## About this task:
Retype each line exactly as it stands, beginning at the first line of the material and finishing with the line that contains "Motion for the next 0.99".

*-*-*

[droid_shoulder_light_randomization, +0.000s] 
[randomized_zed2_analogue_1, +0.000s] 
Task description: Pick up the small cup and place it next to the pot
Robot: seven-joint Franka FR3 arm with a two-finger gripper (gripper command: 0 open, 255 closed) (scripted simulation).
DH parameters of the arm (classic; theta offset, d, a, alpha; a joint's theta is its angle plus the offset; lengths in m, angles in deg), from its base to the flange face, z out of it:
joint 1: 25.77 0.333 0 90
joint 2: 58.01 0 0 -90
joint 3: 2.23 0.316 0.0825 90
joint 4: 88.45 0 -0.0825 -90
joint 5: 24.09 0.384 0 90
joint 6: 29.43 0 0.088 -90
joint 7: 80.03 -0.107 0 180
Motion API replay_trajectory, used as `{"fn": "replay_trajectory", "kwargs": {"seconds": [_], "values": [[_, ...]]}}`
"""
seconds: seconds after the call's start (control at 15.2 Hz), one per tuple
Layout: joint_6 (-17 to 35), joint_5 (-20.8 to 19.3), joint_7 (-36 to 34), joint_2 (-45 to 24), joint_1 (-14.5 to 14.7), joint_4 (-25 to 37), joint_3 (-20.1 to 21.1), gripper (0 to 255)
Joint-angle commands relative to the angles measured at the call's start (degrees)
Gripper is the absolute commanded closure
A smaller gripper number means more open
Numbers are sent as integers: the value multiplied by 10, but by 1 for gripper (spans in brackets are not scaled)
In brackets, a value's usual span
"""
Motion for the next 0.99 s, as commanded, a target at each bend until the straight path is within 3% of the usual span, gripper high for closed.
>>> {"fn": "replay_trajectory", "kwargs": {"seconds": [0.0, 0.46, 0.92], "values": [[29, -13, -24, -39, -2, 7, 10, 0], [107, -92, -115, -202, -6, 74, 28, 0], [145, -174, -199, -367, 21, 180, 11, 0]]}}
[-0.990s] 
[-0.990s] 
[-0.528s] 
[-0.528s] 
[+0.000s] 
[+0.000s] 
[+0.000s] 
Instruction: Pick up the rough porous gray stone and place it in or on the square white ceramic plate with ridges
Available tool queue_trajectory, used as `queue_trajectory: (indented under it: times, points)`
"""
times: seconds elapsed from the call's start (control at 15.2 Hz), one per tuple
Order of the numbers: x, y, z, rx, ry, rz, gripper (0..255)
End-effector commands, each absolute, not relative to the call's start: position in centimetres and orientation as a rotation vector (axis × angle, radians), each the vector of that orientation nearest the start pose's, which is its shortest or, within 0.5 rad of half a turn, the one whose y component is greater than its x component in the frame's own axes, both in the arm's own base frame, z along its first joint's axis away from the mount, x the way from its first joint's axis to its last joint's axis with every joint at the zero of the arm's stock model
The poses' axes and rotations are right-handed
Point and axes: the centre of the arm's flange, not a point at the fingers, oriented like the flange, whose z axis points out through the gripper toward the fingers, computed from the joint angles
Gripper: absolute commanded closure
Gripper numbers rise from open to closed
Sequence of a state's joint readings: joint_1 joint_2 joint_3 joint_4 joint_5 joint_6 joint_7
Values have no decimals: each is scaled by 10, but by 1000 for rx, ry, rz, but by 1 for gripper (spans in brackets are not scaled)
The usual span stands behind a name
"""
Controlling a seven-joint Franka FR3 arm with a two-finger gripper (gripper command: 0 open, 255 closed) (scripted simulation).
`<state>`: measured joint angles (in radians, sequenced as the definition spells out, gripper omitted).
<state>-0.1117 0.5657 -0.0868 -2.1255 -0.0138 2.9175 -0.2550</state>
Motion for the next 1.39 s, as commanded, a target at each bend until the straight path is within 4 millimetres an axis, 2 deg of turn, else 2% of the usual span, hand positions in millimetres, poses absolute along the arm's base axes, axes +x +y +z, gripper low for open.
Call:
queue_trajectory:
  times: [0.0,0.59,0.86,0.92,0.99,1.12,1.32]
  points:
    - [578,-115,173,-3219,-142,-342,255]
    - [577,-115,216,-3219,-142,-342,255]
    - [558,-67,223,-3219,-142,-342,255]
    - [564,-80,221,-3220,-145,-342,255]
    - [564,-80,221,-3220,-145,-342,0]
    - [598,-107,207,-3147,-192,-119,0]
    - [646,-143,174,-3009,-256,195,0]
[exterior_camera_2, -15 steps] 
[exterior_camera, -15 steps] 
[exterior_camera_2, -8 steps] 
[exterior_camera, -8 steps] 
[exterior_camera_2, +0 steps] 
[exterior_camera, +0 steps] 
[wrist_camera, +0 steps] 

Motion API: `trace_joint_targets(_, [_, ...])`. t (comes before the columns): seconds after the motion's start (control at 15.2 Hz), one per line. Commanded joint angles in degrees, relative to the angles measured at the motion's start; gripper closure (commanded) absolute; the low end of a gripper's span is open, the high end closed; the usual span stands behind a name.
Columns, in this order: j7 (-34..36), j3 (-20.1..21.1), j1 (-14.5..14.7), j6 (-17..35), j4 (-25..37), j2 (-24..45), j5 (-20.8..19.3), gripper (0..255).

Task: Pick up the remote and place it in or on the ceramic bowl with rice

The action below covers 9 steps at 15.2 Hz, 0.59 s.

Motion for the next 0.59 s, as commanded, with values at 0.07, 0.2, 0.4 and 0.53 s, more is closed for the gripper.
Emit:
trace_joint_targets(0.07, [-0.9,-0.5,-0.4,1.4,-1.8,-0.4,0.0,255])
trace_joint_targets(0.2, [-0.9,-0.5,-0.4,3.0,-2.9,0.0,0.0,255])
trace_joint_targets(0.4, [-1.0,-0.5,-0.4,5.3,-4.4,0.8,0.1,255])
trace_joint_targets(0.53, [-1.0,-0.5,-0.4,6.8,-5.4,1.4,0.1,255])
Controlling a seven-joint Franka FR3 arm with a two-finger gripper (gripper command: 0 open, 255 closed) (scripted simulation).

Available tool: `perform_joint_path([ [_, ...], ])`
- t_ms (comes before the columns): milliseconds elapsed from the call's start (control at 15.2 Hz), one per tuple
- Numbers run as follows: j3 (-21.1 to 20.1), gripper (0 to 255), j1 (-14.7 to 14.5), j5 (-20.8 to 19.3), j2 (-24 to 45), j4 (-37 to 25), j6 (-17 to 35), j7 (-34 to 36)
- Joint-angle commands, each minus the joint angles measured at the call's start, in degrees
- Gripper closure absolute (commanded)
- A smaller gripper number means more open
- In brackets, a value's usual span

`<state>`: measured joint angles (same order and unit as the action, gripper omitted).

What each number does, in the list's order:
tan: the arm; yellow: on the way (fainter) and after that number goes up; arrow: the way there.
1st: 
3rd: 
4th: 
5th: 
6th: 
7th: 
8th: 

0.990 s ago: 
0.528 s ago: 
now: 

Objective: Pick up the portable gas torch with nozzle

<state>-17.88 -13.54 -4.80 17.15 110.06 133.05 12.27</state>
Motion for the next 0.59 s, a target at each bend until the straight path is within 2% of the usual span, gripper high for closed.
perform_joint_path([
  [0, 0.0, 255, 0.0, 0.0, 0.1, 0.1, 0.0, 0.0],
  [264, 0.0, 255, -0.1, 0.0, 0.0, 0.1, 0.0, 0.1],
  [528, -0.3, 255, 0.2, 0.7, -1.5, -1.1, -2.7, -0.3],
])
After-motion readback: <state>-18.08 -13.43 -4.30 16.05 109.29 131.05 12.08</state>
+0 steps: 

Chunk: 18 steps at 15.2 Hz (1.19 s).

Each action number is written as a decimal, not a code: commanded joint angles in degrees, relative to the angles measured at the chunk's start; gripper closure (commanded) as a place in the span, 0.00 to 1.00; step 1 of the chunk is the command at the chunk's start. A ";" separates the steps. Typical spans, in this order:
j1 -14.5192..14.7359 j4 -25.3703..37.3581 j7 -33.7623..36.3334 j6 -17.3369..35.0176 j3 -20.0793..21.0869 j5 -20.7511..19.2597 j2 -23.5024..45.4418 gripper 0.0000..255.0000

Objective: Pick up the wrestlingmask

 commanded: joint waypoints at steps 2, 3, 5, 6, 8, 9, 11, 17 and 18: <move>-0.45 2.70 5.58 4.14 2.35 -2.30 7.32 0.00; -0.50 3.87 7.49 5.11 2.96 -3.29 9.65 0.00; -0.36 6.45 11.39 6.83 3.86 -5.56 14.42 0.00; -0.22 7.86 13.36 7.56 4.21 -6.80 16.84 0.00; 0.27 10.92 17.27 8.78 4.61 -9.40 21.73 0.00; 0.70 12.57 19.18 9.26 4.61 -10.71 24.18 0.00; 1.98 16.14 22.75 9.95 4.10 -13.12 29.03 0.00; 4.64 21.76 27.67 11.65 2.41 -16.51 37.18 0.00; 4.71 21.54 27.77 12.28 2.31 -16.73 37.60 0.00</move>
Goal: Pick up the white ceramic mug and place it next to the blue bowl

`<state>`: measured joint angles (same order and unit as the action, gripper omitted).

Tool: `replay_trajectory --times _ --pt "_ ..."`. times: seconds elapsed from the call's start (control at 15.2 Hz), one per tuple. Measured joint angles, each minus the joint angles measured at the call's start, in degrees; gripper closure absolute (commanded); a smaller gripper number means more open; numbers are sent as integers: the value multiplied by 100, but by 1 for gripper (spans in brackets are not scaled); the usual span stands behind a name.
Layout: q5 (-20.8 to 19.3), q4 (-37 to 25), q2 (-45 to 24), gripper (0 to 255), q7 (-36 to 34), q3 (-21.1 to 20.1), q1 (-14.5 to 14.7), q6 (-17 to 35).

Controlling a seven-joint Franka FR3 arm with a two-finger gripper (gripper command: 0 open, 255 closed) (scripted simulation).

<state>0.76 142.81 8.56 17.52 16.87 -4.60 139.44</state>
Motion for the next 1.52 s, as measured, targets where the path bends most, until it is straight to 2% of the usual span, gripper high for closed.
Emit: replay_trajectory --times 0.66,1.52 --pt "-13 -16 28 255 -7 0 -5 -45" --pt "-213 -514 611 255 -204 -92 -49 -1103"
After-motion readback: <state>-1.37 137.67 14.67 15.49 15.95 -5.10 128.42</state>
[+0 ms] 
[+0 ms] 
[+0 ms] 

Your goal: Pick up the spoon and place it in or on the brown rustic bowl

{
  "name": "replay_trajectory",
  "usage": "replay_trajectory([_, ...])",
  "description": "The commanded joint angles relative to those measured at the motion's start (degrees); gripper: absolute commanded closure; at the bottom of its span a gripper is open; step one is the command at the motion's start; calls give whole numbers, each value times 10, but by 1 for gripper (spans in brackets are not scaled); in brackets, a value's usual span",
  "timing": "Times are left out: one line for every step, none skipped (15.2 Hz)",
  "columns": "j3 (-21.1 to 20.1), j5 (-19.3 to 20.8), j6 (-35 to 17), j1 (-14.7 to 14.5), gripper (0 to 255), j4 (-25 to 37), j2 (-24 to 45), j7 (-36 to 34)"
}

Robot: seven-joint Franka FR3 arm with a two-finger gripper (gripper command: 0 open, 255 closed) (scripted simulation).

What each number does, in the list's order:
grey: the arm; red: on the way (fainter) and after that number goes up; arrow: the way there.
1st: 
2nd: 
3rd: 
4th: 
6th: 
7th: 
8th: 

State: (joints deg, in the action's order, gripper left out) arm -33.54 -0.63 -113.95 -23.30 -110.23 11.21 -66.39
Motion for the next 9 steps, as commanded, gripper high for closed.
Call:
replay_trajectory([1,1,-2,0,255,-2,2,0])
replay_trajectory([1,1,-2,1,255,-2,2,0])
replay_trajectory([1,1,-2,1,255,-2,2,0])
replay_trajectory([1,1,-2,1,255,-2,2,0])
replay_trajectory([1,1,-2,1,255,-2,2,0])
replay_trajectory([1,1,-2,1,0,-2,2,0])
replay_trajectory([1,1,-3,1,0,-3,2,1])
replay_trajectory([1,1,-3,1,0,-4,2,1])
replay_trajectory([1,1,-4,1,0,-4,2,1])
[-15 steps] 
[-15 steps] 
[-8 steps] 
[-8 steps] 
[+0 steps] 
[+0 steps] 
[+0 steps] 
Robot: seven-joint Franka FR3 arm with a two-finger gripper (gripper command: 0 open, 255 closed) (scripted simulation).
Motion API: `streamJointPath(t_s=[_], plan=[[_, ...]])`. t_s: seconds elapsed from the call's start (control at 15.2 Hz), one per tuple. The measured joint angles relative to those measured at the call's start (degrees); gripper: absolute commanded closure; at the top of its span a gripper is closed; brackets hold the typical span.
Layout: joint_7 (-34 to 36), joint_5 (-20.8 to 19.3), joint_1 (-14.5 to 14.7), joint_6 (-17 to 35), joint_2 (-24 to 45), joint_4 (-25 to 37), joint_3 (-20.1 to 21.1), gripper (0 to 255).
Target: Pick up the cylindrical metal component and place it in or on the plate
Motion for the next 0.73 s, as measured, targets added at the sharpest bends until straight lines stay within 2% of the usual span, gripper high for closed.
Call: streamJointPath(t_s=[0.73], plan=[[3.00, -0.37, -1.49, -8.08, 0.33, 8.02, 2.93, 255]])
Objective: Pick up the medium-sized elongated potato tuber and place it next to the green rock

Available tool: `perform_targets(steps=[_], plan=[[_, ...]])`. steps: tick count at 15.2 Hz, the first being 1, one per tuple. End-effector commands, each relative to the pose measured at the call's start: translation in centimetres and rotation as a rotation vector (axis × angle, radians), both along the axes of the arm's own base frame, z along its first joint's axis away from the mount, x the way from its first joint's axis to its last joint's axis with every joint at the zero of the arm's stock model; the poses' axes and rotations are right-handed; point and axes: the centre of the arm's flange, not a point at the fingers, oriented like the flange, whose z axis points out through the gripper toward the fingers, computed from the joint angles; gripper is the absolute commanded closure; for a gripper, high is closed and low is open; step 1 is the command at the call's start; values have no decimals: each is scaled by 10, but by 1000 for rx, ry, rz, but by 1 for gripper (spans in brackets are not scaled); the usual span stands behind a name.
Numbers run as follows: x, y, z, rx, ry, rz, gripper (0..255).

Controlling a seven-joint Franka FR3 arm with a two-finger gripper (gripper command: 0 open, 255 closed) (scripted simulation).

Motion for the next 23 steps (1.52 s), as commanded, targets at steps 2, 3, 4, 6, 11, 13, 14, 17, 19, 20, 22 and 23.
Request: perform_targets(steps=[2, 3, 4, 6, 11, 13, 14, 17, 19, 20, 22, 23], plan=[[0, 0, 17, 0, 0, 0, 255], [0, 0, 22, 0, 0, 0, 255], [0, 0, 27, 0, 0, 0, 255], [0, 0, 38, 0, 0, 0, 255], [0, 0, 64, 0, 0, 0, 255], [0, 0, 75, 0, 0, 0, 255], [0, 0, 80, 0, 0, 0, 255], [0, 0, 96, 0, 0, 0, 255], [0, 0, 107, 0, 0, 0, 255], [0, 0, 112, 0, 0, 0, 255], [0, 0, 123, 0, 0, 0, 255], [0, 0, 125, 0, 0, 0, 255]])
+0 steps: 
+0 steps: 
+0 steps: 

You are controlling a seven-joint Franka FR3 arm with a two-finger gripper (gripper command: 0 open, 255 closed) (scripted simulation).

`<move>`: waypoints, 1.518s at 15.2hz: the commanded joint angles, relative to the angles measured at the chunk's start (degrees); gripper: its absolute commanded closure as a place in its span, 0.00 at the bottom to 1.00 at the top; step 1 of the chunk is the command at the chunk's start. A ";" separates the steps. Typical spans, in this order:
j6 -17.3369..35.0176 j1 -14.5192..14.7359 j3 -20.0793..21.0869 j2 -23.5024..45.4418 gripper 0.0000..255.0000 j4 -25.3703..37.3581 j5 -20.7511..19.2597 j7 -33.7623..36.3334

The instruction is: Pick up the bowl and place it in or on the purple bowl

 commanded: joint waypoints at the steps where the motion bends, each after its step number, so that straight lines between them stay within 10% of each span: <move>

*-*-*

## Answer for the task:
[droid_shoulder_light_randomization, +0.000s] 
[randomized_zed2_analogue_1, +0.000s] 
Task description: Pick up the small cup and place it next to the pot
Robot: seven-joint Franka FR3 arm with a two-finger gripper (gripper command: 0 open, 255 closed) (scripted simulation).
DH parameters of the arm (classic; theta offset, d, a, alpha; a joint's theta is its angle plus the offset; lengths in m, angles in deg), from its base to the flange face, z out of it:
joint 1: 25.77 0.333 0 90
joint 2: 58.01 0 0 -90
joint 3: 2.23 0.316 0.0825 90
joint 4: 88.45 0 -0.0825 -90
joint 5: 24.09 0.384 0 90
joint 6: 29.43 0 0.088 -90
joint 7: 80.03 -0.107 0 180
Motion API replay_trajectory, used as `{"fn": "replay_trajectory", "kwargs": {"seconds": [_], "values": [[_, ...]]}}`
"""
seconds: seconds after the call's start (control at 15.2 Hz), one per tuple
Layout: joint_6 (-17 to 35), joint_5 (-20.8 to 19.3), joint_7 (-36 to 34), joint_2 (-45 to 24), joint_1 (-14.5 to 14.7), joint_4 (-25 to 37), joint_3 (-20.1 to 21.1), gripper (0 to 255)
Joint-angle commands relative to the angles measured at the call's start (degrees)
Gripper is the absolute commanded closure
A smaller gripper number means more open
Numbers are sent as integers: the value multiplied by 10, but by 1 for gripper (spans in brackets are not scaled)
In brackets, a value's usual span
"""
Motion for the next 0.99 s, as commanded, a target at each bend until the straight path is within 3% of the usual span, gripper high for closed.

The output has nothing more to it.